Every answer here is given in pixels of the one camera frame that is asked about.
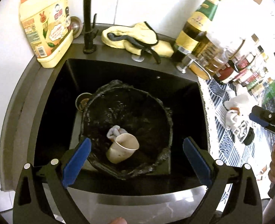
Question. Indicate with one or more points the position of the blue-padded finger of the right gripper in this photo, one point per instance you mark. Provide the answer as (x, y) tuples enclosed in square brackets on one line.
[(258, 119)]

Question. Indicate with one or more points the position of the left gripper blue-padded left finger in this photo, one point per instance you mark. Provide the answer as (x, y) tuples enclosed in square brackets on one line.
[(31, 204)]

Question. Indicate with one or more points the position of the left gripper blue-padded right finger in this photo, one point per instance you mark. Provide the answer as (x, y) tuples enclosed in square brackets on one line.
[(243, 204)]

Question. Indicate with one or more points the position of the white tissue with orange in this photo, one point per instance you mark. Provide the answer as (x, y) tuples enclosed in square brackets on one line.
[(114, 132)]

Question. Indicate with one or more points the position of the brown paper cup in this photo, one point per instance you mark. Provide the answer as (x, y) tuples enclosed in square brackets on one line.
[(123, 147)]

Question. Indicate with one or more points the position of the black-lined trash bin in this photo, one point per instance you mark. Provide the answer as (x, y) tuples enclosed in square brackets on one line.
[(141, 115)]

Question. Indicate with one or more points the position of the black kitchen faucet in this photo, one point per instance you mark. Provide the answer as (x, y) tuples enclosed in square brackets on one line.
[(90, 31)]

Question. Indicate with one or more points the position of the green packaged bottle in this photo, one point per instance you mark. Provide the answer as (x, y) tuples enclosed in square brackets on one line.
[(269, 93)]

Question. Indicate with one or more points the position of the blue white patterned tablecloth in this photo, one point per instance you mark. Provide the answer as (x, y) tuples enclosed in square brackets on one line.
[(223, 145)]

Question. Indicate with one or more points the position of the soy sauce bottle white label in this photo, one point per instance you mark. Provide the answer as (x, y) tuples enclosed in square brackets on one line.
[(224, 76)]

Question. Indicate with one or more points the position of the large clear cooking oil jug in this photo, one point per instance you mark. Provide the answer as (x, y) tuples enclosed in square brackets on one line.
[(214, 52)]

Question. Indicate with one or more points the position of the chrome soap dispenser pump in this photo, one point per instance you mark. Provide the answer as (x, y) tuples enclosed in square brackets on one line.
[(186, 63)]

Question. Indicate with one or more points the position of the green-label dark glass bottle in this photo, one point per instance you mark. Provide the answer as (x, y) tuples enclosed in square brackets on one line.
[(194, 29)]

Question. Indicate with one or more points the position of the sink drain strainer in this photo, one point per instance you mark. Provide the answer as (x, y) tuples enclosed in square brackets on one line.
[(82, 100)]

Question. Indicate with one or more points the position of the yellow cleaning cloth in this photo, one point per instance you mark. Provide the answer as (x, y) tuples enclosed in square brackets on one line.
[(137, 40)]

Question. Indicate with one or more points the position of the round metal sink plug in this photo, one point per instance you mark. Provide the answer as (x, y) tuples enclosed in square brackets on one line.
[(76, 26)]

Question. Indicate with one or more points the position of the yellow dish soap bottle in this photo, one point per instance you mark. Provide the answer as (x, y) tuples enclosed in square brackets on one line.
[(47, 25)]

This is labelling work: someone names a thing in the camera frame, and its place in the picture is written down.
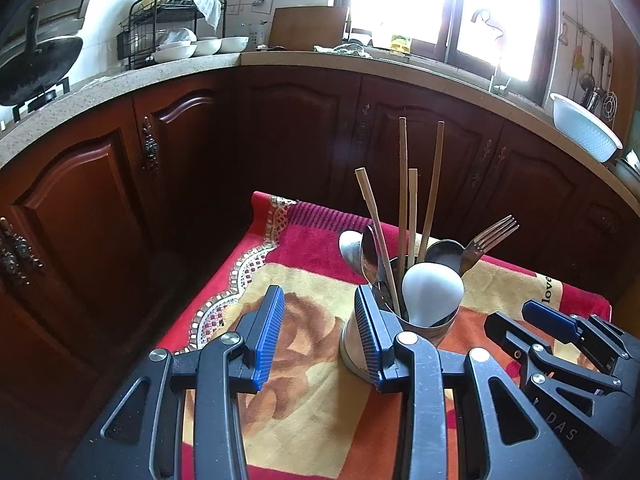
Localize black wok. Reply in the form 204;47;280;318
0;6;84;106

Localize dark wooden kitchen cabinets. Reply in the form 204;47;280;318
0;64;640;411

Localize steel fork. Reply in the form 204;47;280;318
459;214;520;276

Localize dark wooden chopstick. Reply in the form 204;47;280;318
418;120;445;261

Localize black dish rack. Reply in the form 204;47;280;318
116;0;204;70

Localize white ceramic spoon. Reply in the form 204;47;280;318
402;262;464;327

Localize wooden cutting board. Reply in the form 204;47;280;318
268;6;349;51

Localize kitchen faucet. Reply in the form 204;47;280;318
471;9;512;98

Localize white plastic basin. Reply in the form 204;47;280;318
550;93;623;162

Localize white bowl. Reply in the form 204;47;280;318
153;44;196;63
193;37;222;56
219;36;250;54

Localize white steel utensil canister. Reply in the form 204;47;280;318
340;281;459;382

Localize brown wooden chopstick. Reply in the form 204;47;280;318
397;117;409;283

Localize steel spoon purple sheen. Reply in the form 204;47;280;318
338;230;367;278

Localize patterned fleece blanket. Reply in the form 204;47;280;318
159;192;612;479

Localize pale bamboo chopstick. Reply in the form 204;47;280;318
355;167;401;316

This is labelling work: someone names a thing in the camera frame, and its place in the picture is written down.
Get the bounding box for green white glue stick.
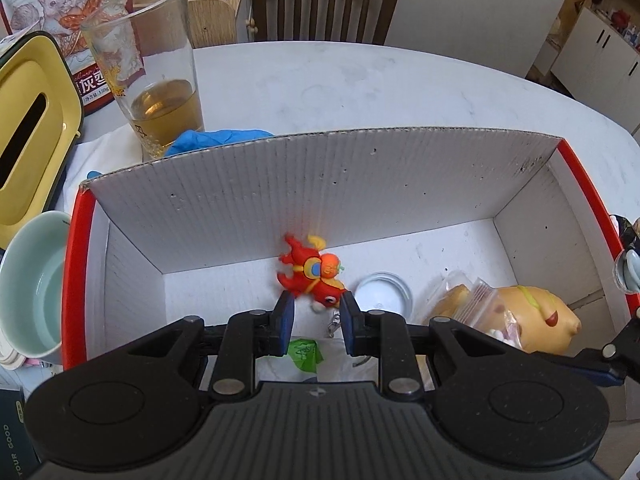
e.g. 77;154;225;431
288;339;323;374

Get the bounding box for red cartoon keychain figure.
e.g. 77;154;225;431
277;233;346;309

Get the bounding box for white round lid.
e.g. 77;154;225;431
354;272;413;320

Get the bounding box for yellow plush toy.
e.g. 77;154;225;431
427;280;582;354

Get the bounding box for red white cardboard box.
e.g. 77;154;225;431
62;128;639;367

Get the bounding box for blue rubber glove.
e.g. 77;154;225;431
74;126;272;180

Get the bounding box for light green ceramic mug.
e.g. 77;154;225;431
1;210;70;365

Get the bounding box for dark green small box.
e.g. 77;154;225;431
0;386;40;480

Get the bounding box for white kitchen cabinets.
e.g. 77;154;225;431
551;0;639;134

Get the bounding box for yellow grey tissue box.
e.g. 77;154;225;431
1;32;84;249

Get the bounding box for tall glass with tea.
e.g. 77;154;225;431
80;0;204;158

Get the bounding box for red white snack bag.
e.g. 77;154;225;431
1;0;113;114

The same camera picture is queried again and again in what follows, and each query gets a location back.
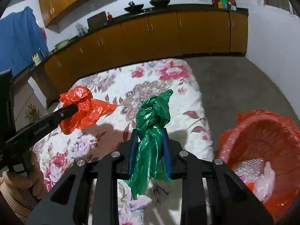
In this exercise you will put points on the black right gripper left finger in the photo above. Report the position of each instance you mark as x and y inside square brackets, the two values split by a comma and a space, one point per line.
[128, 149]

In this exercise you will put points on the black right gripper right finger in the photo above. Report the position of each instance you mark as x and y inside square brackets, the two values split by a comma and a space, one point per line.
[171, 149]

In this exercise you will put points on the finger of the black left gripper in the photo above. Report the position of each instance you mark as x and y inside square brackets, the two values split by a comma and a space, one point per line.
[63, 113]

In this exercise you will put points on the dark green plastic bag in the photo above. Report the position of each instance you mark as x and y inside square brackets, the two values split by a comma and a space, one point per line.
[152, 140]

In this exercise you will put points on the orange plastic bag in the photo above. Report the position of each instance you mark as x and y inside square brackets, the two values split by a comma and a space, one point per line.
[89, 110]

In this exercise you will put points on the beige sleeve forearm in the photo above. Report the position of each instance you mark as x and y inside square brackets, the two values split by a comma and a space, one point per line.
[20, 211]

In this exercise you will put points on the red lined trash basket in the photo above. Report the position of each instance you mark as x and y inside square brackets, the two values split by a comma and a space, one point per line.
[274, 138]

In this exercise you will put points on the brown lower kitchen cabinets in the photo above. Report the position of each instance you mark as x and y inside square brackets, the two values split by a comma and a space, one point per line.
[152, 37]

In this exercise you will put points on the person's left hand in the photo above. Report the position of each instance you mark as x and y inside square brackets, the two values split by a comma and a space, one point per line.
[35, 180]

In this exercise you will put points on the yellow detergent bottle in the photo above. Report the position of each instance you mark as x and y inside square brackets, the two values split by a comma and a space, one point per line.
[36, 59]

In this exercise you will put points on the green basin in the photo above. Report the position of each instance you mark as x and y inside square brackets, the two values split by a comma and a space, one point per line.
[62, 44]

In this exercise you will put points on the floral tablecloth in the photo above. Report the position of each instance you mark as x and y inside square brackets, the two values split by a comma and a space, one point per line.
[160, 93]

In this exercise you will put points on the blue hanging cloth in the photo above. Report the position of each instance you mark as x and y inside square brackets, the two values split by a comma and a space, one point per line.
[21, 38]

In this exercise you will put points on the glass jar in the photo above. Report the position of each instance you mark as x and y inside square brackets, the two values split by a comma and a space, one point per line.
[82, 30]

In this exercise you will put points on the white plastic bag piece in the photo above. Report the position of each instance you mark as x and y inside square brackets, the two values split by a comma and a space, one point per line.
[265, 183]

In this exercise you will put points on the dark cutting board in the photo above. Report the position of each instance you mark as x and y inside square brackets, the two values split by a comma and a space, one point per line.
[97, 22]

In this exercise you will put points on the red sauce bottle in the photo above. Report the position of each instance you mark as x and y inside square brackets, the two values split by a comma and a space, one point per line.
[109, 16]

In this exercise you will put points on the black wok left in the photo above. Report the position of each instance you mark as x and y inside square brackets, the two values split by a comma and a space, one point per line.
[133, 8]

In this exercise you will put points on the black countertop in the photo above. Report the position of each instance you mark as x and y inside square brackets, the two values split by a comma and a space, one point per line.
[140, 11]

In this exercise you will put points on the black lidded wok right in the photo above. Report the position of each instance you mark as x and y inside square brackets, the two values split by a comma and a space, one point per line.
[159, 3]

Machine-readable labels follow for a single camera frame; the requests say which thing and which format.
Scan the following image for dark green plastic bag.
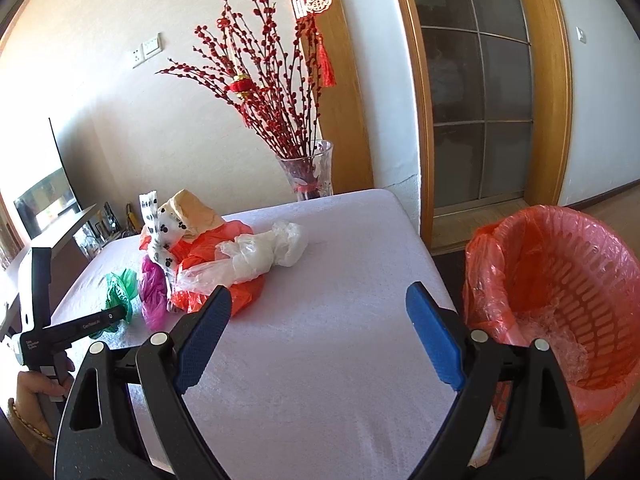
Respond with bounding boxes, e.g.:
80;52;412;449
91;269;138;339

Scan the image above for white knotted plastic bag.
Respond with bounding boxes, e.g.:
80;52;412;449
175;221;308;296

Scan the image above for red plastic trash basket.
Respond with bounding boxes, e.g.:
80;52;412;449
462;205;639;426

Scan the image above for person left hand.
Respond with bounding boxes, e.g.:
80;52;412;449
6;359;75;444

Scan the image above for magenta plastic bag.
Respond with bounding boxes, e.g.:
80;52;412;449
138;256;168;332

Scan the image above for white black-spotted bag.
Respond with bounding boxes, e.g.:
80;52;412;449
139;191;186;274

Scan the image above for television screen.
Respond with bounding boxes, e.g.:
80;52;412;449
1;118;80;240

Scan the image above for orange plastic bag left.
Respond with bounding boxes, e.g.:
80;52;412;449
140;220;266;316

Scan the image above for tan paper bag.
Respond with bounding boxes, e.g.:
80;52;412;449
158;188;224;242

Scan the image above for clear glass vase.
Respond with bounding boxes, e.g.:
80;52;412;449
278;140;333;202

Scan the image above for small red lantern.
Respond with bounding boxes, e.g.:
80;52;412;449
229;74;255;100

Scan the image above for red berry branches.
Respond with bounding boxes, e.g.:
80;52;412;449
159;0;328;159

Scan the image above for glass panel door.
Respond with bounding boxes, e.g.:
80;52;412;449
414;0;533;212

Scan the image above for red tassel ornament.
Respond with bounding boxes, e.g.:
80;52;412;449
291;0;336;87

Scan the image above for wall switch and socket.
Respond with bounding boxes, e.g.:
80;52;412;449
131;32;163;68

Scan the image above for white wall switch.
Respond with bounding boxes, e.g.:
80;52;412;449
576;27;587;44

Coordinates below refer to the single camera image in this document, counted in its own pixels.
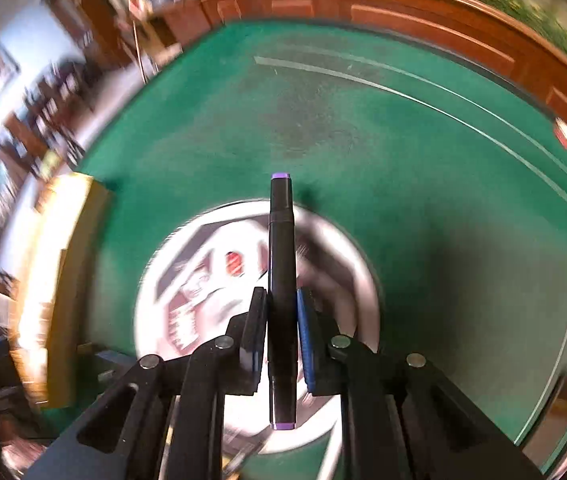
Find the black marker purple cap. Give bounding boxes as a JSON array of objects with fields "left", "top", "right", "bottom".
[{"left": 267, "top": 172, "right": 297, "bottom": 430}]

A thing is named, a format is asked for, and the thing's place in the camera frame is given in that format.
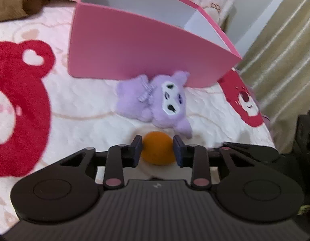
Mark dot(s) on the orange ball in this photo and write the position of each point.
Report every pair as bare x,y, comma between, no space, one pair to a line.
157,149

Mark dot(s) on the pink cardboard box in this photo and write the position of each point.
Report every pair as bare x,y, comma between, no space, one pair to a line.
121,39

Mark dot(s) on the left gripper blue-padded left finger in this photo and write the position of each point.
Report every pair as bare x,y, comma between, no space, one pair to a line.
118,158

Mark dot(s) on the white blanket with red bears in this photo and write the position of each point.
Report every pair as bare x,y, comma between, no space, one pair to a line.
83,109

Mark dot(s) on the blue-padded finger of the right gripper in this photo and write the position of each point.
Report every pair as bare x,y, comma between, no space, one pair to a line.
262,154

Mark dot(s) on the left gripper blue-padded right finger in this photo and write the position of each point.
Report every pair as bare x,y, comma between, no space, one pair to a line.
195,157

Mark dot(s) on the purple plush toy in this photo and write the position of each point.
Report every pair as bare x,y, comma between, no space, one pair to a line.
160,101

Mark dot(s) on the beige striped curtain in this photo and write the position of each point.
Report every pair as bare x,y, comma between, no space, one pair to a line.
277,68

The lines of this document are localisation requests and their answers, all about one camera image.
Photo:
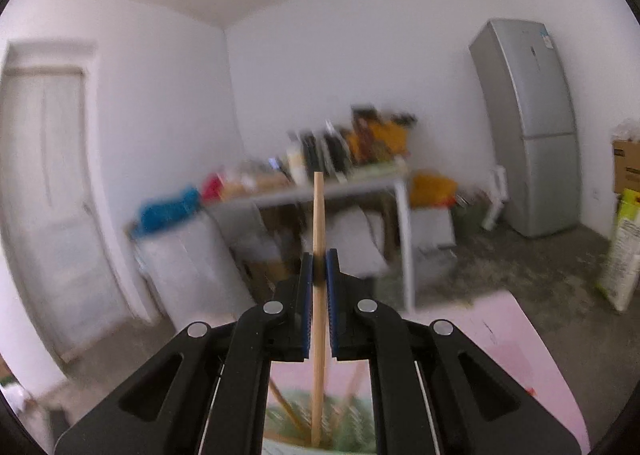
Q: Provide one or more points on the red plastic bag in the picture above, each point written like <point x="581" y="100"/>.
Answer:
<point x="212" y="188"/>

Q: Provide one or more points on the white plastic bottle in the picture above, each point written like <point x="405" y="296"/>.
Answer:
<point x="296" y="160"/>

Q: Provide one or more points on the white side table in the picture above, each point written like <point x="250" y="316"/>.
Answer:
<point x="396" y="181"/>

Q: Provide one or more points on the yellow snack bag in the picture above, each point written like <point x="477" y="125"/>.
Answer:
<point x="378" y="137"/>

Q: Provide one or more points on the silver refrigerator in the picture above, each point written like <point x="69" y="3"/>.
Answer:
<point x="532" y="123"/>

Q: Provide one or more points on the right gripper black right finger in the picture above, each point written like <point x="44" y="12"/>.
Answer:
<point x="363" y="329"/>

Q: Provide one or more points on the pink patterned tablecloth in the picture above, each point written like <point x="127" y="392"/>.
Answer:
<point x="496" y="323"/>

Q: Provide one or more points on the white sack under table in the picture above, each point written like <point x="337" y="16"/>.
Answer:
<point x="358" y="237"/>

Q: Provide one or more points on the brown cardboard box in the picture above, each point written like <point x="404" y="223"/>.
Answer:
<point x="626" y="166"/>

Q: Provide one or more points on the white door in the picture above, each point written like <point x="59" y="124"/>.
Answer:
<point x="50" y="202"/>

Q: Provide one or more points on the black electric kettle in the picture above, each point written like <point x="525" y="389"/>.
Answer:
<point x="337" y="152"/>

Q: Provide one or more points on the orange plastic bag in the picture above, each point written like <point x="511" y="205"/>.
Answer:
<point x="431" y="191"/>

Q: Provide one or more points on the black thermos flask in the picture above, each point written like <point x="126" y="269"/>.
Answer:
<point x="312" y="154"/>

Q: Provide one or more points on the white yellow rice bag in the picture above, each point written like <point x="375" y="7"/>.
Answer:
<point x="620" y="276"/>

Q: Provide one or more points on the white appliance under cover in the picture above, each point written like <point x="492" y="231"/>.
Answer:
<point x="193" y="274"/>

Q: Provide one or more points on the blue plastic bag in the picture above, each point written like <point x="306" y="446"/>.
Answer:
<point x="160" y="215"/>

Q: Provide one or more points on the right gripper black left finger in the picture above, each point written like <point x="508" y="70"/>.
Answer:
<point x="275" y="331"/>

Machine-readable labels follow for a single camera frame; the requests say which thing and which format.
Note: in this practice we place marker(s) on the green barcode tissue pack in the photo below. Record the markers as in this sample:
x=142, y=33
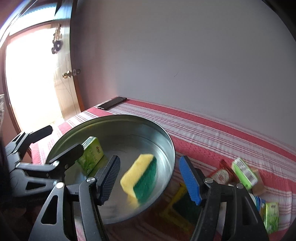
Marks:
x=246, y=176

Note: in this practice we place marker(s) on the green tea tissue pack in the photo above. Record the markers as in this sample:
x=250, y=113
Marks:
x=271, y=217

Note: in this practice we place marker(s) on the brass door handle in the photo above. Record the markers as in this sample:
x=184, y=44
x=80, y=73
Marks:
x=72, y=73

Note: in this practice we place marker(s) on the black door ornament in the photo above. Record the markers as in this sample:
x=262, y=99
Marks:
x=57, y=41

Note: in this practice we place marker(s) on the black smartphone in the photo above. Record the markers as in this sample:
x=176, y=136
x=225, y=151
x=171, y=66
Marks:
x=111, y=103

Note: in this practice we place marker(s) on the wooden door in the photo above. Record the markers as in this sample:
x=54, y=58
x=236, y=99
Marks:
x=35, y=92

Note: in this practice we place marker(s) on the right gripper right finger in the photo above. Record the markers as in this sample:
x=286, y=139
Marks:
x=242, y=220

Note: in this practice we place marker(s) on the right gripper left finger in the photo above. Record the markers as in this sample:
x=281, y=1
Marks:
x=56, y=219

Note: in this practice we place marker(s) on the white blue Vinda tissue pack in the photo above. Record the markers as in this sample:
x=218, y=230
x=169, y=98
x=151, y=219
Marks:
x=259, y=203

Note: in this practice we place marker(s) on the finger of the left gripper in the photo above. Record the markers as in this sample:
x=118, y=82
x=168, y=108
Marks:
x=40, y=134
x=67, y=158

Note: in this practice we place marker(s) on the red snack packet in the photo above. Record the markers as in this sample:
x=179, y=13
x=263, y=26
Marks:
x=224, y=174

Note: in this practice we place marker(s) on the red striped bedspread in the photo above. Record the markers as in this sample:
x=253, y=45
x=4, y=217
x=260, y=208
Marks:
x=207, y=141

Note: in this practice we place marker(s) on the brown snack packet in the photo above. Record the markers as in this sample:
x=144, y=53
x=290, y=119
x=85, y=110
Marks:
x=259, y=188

____

**Activity**
Set down, exactly as they stand above, the lines starting with the line with "Note: in this practice we place marker(s) on the green tea" and going on through the line with "x=184, y=44", and no others.

**Solution**
Note: in this practice we place marker(s) on the green tea tissue pack in the photo above. Record the markers as in this sample:
x=250, y=113
Marks:
x=271, y=217

Note: in this practice we place marker(s) on the brass door handle in the photo above. Record the markers as in this sample:
x=184, y=44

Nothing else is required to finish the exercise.